• Task item: Count up the lines below that include the string "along" and report the number by itself.

+++

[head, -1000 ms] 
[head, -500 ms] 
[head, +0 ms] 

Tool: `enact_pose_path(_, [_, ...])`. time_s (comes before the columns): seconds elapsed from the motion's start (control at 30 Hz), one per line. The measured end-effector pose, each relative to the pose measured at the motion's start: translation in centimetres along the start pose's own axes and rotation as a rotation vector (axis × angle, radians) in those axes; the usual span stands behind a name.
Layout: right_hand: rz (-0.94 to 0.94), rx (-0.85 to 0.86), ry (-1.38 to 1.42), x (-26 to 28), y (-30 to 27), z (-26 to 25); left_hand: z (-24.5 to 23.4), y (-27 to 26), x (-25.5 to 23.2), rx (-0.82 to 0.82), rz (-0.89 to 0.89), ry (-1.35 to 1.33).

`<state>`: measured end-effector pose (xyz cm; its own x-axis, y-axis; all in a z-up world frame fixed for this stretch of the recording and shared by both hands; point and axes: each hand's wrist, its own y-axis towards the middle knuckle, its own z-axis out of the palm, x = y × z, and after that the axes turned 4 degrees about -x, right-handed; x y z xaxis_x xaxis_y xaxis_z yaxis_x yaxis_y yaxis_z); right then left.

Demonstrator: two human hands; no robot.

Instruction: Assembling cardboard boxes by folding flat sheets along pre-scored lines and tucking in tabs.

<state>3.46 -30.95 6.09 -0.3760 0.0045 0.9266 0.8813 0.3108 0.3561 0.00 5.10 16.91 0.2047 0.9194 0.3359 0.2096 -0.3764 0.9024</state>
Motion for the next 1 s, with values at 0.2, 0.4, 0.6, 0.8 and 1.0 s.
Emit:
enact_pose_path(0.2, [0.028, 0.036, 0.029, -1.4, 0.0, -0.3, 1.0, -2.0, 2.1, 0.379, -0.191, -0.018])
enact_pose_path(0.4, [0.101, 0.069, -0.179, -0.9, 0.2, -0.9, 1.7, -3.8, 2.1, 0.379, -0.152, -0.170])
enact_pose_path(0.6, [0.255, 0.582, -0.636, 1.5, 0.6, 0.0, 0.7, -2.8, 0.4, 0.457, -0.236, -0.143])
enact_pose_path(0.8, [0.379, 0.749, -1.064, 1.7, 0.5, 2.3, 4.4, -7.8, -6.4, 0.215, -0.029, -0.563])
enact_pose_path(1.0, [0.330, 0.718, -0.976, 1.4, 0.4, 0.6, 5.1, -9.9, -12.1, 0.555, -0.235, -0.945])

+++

• Answer for this exercise: 2